_Exercise_
Nothing in the data may be altered; the answer is a verbatim copy of it.

_Collected data_
%%

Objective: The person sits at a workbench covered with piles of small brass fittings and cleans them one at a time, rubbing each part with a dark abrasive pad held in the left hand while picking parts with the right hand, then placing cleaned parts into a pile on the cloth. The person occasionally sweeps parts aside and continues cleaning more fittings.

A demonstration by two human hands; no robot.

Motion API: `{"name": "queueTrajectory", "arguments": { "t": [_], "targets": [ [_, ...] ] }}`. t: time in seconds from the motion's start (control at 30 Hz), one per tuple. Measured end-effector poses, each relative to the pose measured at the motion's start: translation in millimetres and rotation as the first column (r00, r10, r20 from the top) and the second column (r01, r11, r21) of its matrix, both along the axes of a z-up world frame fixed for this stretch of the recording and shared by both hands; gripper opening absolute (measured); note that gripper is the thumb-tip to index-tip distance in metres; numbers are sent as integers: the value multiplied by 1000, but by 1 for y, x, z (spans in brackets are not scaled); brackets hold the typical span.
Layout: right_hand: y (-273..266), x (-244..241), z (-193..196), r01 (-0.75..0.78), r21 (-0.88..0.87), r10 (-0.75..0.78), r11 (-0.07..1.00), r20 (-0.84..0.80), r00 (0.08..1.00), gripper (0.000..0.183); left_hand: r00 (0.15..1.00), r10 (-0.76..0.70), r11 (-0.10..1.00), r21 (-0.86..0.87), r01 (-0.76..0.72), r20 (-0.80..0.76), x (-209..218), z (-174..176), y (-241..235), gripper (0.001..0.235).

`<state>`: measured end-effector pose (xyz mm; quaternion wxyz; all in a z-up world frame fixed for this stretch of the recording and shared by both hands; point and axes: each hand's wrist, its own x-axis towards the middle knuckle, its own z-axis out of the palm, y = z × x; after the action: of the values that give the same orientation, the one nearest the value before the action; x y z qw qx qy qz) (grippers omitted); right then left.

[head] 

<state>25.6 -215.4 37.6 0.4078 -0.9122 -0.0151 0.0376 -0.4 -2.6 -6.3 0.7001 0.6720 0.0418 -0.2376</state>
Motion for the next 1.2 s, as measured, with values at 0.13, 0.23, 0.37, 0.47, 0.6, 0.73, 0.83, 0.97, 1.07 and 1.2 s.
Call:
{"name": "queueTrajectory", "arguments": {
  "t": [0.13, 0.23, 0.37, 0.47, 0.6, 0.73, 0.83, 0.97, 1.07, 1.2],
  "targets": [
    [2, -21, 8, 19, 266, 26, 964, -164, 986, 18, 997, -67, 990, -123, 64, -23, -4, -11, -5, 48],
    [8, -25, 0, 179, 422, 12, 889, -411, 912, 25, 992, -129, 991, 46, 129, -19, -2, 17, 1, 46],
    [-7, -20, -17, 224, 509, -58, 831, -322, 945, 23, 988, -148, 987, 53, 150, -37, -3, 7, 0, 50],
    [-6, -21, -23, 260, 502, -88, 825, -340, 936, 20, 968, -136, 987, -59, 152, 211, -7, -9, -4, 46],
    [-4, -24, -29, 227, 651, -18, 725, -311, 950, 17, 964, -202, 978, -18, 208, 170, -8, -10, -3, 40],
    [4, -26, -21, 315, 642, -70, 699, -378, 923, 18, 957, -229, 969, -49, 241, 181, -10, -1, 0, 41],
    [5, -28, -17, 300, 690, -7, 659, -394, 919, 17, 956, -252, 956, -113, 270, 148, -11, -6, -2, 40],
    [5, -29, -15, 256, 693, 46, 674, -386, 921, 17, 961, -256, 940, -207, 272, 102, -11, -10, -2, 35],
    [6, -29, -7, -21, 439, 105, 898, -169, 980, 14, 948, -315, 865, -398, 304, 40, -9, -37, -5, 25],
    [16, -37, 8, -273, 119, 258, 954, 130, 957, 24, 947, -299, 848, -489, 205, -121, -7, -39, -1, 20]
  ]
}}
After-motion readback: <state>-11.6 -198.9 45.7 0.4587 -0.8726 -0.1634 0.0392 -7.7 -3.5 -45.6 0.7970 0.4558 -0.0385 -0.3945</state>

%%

_Written solution_
Objective: The person sits at a workbench covered with piles of small brass fittings and cleans them one at a time, rubbing each part with a dark abrasive pad held in the left hand while picking parts with the right hand, then placing cleaned parts into a pile on the cloth. The person occasionally sweeps parts aside and continues cleaning more fittings.

A demonstration by two human hands; no robot.

Motion API: `{"name": "queueTrajectory", "arguments": { "t": [_], "targets": [ [_, ...] ] }}`. t: time in seconds from the motion's start (control at 30 Hz), one per tuple. Measured end-effector poses, each relative to the pose measured at the motion's start: translation in millimetres and rotation as the first column (r00, r10, r20 from the top) and the second column (r01, r11, r21) of its matrix, both along the axes of a z-up world frame fixed for this stretch of the recording and shared by both hands; gripper opening absolute (measured); note that gripper is the thumb-tip to index-tip distance in metres; numbers are sent as integers: the value multiplied by 1000, but by 1 for y, x, z (spans in brackets are not scaled); brackets hold the typical span.
Layout: right_hand: y (-273..266), x (-244..241), z (-193..196), r01 (-0.75..0.78), r21 (-0.88..0.87), r10 (-0.75..0.78), r11 (-0.07..1.00), r20 (-0.84..0.80), r00 (0.08..1.00), gripper (0.000..0.183); left_hand: r00 (0.15..1.00), r10 (-0.76..0.70), r11 (-0.10..1.00), r21 (-0.86..0.87), r01 (-0.76..0.72), r20 (-0.80..0.76), x (-209..218), z (-174..176), y (-241..235), gripper (0.001..0.235).

`<state>`: measured end-effector pose (xyz mm; quaternion wxyz; all in a z-up world frame fixed for this stretch of the recording and shared by both hands; point and axes: each hand's wrist, its own x-axis towards the middle knuckle, its own z-axis out of the palm, y = z × x; after the action: of the values that give the same orientation, the one nearest the value before the action; x y z qw qx qy qz) (grippers omitted); right then left.

[head] 

<state>25.6 -215.4 37.6 0.4078 -0.9122 -0.0151 0.0376 -0.4 -2.6 -6.3 0.7001 0.6720 0.0418 -0.2376</state>
Motion for the next 1.2 s, as measured, with values at 0.13, 0.23, 0.37, 0.47, 0.6, 0.73, 0.83, 0.97, 1.07 and 1.2 s.
Call:
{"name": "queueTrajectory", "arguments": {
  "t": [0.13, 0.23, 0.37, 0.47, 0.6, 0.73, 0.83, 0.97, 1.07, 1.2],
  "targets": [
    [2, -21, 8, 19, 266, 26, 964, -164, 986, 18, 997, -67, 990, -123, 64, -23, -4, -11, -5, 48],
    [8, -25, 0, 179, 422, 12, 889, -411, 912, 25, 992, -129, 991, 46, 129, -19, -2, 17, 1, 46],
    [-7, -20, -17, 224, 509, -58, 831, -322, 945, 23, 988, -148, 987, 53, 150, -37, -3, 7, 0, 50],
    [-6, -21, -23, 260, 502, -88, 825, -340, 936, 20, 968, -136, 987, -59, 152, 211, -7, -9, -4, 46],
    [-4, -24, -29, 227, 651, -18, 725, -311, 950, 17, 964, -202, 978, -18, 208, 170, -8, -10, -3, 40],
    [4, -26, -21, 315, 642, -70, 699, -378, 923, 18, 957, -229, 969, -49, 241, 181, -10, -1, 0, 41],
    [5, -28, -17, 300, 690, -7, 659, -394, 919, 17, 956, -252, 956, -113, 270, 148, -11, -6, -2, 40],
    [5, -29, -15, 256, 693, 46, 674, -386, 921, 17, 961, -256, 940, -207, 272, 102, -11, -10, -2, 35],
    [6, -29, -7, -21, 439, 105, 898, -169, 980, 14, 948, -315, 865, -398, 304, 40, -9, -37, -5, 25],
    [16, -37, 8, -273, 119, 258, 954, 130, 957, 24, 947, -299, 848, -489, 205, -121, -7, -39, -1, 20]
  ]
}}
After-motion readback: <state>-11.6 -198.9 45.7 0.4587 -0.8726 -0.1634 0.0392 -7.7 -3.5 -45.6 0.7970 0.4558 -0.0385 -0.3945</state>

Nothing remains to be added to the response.